— The task —
From the first line below to the last, reproduce the material exactly and leave out the images.

— Exercise data —

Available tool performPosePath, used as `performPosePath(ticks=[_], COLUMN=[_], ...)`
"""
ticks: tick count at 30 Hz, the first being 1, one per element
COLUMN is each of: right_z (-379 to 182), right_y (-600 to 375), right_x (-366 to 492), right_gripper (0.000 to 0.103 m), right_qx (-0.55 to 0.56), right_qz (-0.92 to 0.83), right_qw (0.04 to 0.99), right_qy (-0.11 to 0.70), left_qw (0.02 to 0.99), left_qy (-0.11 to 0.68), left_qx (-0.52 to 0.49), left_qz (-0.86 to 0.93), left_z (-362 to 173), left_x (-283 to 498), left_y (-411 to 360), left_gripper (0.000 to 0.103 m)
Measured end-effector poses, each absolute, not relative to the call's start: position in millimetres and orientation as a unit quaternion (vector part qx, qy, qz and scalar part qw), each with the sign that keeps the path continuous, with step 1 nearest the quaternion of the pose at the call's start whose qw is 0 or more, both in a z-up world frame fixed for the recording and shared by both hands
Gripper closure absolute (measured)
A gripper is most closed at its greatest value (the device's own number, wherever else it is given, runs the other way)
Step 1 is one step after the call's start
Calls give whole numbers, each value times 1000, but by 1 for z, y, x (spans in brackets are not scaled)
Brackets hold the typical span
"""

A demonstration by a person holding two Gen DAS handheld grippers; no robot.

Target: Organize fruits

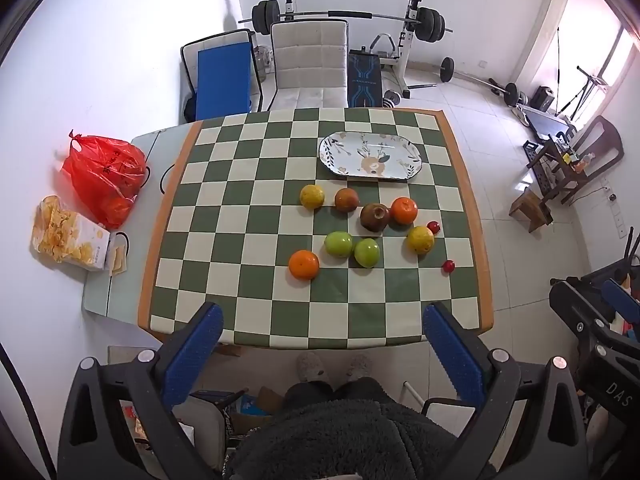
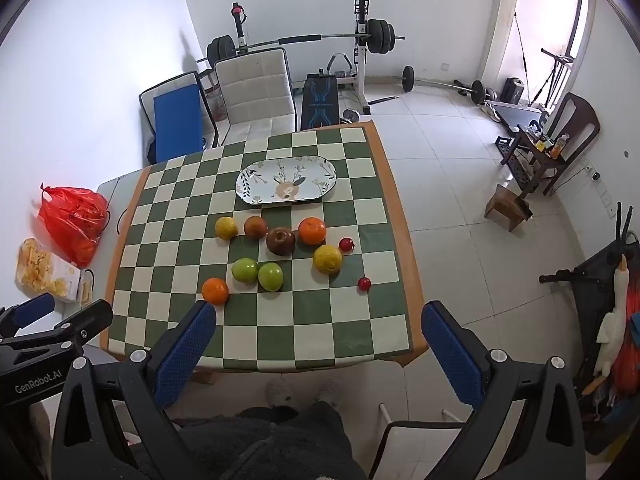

— Answer box —
Available tool performPosePath, used as `performPosePath(ticks=[_], COLUMN=[_], ...)`
"""
ticks: tick count at 30 Hz, the first being 1, one per element
COLUMN is each of: right_z (-379 to 182), right_y (-600 to 375), right_x (-366 to 492), right_gripper (0.000 to 0.103 m), right_qx (-0.55 to 0.56), right_qz (-0.92 to 0.83), right_qw (0.04 to 0.99), right_qy (-0.11 to 0.70), left_qw (0.02 to 0.99), left_qy (-0.11 to 0.68), left_qx (-0.52 to 0.49), left_qz (-0.86 to 0.93), left_z (-362 to 173), left_x (-283 to 498), left_y (-411 to 360), left_gripper (0.000 to 0.103 m)
Measured end-effector poses, each absolute, not relative to the call's start: position in millimetres and orientation as a unit quaternion (vector part qx, qy, qz and scalar part qw), each with the sign that keeps the path continuous, with step 1 nearest the quaternion of the pose at the call's start whose qw is 0 or more, both in a z-up world frame fixed for the recording and shared by both hands
Gripper closure absolute (measured)
A gripper is most closed at its greatest value (the device's own number, wherever else it is given, runs the other way)
Step 1 is one step after the call's start
Calls give whole numbers, each value times 1000, but by 1 for z, y, x (spans in brackets are not scaled)
Brackets hold the typical span
"""

A demonstration by a person holding two Gen DAS handheld grippers; no robot.

Target: Organize fruits

The response is finished.